* **Directions**
Should a picture appear anywhere in the data, omit it and copy everything else exactly.

* **Data**
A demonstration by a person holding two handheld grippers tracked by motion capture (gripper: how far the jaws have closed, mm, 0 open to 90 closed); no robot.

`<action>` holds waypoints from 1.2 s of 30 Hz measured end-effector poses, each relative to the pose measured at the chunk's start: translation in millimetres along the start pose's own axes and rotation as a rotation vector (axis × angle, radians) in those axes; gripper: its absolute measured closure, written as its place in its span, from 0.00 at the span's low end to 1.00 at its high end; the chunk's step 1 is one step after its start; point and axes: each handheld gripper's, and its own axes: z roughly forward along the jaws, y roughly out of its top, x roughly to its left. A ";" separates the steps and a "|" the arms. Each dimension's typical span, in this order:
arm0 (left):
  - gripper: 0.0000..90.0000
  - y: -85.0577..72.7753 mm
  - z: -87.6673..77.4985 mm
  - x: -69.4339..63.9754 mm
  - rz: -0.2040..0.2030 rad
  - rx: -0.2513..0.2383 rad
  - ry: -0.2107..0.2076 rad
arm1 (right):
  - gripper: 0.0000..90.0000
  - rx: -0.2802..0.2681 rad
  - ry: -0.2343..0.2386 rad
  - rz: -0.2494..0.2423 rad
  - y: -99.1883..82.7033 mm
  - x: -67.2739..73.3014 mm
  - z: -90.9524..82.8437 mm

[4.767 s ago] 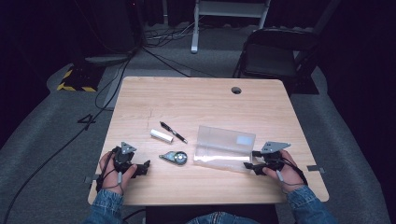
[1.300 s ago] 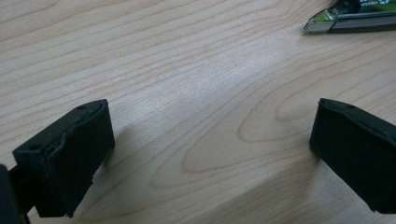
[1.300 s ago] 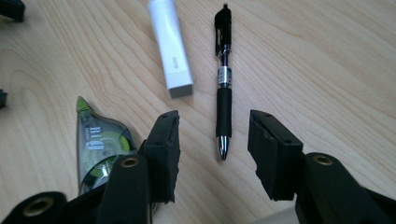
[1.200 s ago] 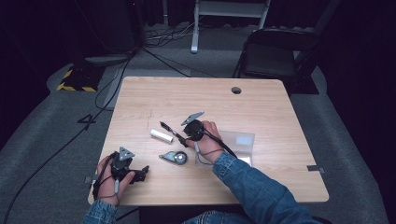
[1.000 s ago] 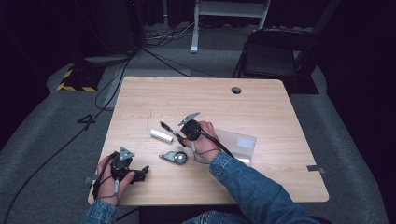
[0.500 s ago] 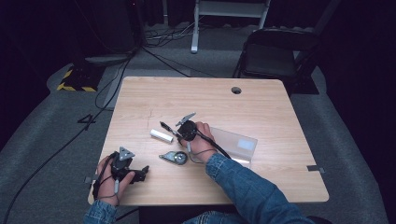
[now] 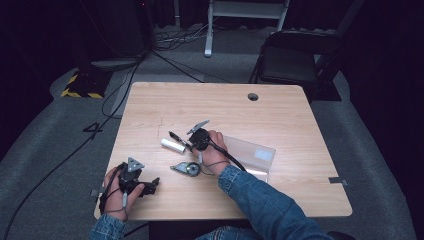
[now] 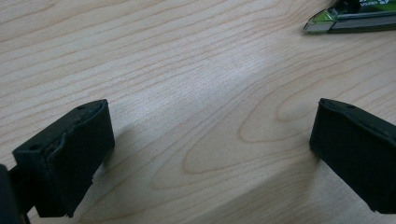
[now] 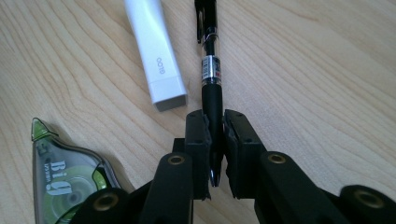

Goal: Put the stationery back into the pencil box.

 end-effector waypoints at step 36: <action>0.00 2.1 1.5 1.9 0.014 0.002 -0.004 | 0.90 -0.214 0.076 -0.016 -27.2 -18.0 -116.5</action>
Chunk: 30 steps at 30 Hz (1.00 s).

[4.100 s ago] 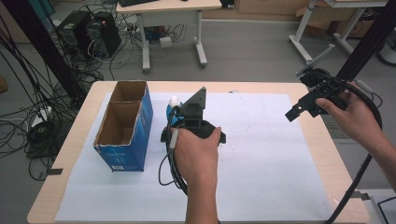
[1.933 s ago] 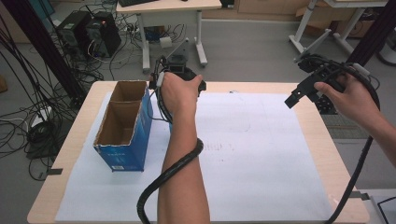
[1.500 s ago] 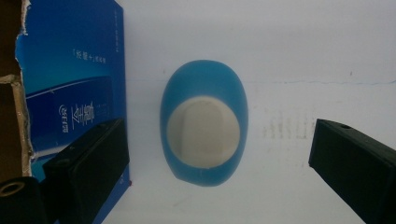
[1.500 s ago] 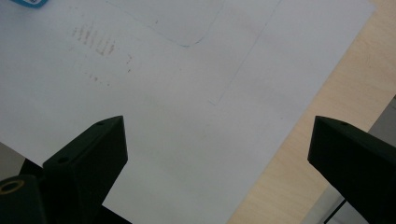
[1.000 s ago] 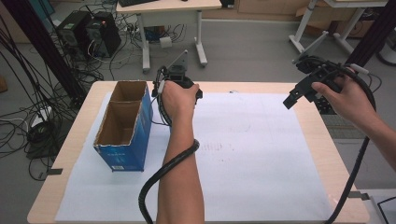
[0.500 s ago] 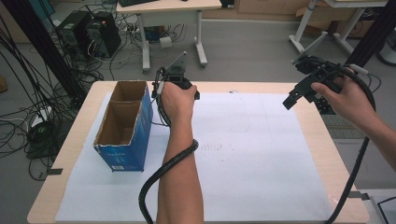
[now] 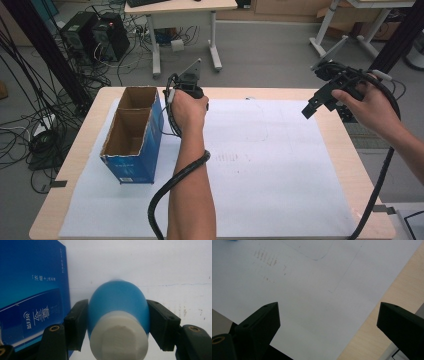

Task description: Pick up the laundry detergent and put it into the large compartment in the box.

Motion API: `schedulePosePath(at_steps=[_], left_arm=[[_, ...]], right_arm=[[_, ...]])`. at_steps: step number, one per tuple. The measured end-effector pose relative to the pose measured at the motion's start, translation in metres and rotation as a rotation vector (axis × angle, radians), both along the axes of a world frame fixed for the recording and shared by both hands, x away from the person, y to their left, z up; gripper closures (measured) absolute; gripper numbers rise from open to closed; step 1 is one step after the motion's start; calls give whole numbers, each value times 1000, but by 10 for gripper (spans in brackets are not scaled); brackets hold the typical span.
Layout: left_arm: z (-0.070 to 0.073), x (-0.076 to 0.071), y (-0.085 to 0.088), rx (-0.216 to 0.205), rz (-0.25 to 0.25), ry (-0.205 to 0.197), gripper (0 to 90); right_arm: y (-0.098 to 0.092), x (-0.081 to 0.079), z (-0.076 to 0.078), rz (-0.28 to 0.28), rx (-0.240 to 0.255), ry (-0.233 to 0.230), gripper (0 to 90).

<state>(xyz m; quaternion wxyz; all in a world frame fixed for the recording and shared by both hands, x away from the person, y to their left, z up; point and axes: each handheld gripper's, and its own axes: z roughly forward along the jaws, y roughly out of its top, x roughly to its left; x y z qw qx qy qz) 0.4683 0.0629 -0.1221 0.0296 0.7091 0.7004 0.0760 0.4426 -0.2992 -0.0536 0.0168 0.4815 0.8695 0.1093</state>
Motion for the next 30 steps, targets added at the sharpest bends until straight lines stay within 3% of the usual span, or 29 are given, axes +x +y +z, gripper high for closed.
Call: schedulePosePath(at_steps=[11, 16, 25, 30], left_arm=[[2, -2, 1, -8, -16, 0, 385], [10, -4, 2, -26, -23, 1, 385], [51, -16, 3, -32, -33, -17, 385], [81, -23, 3, -9, -39, -28, 385]], right_arm=[[-5, -1, -3, -8, 2, 9, 48], [-3, -3, -3, -8, -3, 8, 48], [-3, -9, 0, -8, -1, 1, 48], [-2, -11, 1, -5, -13, 7, 48]])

* **Written response**
A demonstration by a person holding two handheld grippers tracked by motion capture (gripper: how far the jaws have closed, mm, 0 open to 90 closed); no robot.

`<action>` holds waypoints from 1.2 s of 30 Hz measured end-effector poses, each relative to the pose measured at the chunk's start: translation in millimetres along the start pose's own axes and rotation as a rotation vector (axis × angle, radians) in those axes; gripper: its absolute measured closure, written as its place in its span, from 0.00 at the span's low end to 1.00 at its high end; the chunk's step 1 is one step after its start; point and axes: each handheld gripper's, and its own axes: z roughly forward along the jaws, y roughly out of its top, x roughly to its left. A ";" separates the steps and a "|" the arms. Each dimension's typical span, in this order:
arm0 (left):
  - gripper: 0.0000..90.0000
  - y: -85.0577..72.7753 mm
  - z: -87.6673..77.4985 mm
  - x: -69.4339..63.9754 mm
  - rz: -0.2040..0.2030 rad
  - rx: -0.2513..0.2383 rad
  - ry: -0.2107..0.2076 rad
arm1 (right):
  - gripper: 0.0000..90.0000
  - rx: -0.2802..0.2681 rad
  - ry: -0.2343..0.2386 rad
  - rz: -0.2494..0.2423 rad
  - y: -99.1883..82.7033 mm
  - x: -67.2739..73.3014 mm
  - z: -90.9524..82.8437 mm

[4.767 s ago] 
[1.300 s ago] 
[1.300 s ago] 
[1.200 s ago] 
[1.000 s ago] 
[0.500 s ago] 
[now] 
[now] 
[now] 

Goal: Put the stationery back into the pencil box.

 end-effector waypoints at step 36: <action>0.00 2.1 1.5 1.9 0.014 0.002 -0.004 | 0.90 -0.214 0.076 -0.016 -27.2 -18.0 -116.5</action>
Chunk: 30 steps at 30 Hz (1.00 s).

[4.100 s ago] 
[1.933 s ago] 
[1.500 s ago] 
[1.500 s ago] 
[1.000 s ago] 
[0.500 s ago] 
[now] 

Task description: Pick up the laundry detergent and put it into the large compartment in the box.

Motion API: `schedulePosePath(at_steps=[_], left_arm=[[_, ...]], right_arm=[[_, ...]])`. at_steps: step number, one per tuple. The measured end-effector pose relative to the pose measured at the motion's start, translation in metres and rotation as a rotation vector (axis × angle, radians), both along the axes of a world frame fixed for the recording and shared by both hands, x away from the person, y to their left, z up; gripper closures (measured) absolute; gripper numbers rise from open to closed; step 1 is one step after the motion's start; calls give whole numbers, each value times 1000, but by 10 for gripper (spans in brackets are not scaled); brackets hold the typical span.
Layout: left_arm: z (-0.070 to 0.073), x (-0.076 to 0.071), y (-0.085 to 0.088), rx (-0.216 to 0.205), rz (-0.25 to 0.25), ry (-0.205 to 0.197), gripper (0 to 90); right_arm: y (-0.098 to 0.092), x (-0.081 to 0.079), z (-0.076 to 0.078), rz (-0.28 to 0.28), rx (-0.240 to 0.255), ry (-0.233 to 0.230), gripper (0 to 90).

<state>(xyz m; quaternion wxyz; all in a world frame fixed for the recording and shared by both hands, x away from the person, y to their left, z up; point and axes: each handheld gripper's, and its own axes: z roughly forward along the jaws, y roughly out of its top, x roughly to its left; x y z qw qx qy qz) 0.4683 0.0629 -0.1221 0.0296 0.7091 0.7004 0.0760 0.4426 -0.2992 -0.0536 0.0168 0.4815 0.8695 0.1093</state>
Motion for the next 30 steps, targets added at the sharpest bends until straight lines stay within 3% of the usual span, or 29 are given, axes +x +y +z, gripper high for closed.
Call: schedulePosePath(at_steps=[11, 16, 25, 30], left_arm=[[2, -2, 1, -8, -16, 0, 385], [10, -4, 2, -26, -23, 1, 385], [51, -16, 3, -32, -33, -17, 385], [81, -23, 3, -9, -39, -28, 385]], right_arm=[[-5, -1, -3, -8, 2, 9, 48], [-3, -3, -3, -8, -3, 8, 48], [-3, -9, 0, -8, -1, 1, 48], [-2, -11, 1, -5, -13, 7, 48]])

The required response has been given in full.